Блейк благодарно поднимается и вынимает кольцо из футляра. Когда он надевает кольцо мне на палец, у него дрожат руки. Я сжимаю руку под привычным весом. Кольцо выглядит так правильно – и одновременно так неправильно. Блейк крепко меня целует, сжав руками мои бедра и крепко привлекая меня к себе. Палуба под нашими ногами ходит ходуном. Владение собой, которое я, стиснув зубы, демонстрировала до сих пор, испаряется. Тошнота подкатывает к моему горлу. Я отталкиваю Блейка как раз вовремя, и меня выворачивает через поручень яхты. Я блюю и кашляю. В горле кисло и словно ободранно.
– Элайза! – кричит Блейк.
Я чувствую, как его руки подхватывают мои волосы, но уже поздно. Он упускает все, что висит у меня перед лицом. Меня снова тошнит от вида рвоты на моих волосах.
И, как будто это недостаточно адское позорище, я слышу, как фотограф продолжает снимать. Я зажмуриваюсь, вытираю рот и пытаюсь отдышаться.
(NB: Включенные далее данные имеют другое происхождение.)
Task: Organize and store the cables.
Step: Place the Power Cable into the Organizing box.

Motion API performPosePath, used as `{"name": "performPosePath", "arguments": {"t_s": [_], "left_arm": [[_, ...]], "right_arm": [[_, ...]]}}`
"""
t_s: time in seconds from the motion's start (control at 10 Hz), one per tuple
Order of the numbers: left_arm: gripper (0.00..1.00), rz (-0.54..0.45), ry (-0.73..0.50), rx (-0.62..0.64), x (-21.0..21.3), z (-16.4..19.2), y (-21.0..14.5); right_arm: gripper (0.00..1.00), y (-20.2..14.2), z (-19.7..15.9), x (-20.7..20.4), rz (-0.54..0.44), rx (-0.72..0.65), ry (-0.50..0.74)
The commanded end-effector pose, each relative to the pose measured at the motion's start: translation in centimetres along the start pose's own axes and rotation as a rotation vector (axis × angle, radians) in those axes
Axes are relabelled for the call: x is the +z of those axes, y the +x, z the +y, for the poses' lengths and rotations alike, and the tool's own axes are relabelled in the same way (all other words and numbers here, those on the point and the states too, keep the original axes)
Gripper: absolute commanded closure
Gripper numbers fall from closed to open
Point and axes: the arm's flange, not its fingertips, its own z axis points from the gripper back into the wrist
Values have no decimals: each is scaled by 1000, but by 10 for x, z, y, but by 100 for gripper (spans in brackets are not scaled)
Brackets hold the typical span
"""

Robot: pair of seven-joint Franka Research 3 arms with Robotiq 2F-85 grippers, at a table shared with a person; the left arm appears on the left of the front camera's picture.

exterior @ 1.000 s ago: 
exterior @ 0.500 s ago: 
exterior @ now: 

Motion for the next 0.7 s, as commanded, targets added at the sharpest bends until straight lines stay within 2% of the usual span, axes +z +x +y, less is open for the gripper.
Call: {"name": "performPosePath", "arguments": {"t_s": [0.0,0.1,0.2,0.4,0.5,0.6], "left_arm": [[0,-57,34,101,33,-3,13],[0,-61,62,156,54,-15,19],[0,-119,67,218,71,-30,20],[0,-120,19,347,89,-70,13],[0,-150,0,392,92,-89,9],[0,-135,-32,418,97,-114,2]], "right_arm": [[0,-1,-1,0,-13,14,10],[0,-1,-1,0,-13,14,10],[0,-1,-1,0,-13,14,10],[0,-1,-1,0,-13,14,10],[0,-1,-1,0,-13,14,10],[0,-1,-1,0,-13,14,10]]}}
Нетрудно представить, как эти фотографии станут вирусными.
– Я должна была тебе сказать, что у меня морская болезнь, – говорю я.
Голос у меня хриплый.
– Я понятия не имел, – говорит Блейк, слегка зеленея сам. – Честное слово.
– Видимо, речь не заходила, – слабо отзываюсь я.
Мужчина в белой морской форме прибегает с бутылкой воды.
– Мэм, мэм, вы хорошо себя чувствуете? – спрашивает он.
Я выпиваю, сколько могу одним глотком.
– Сейчас отпустит. Мы можем вернуться к берегу?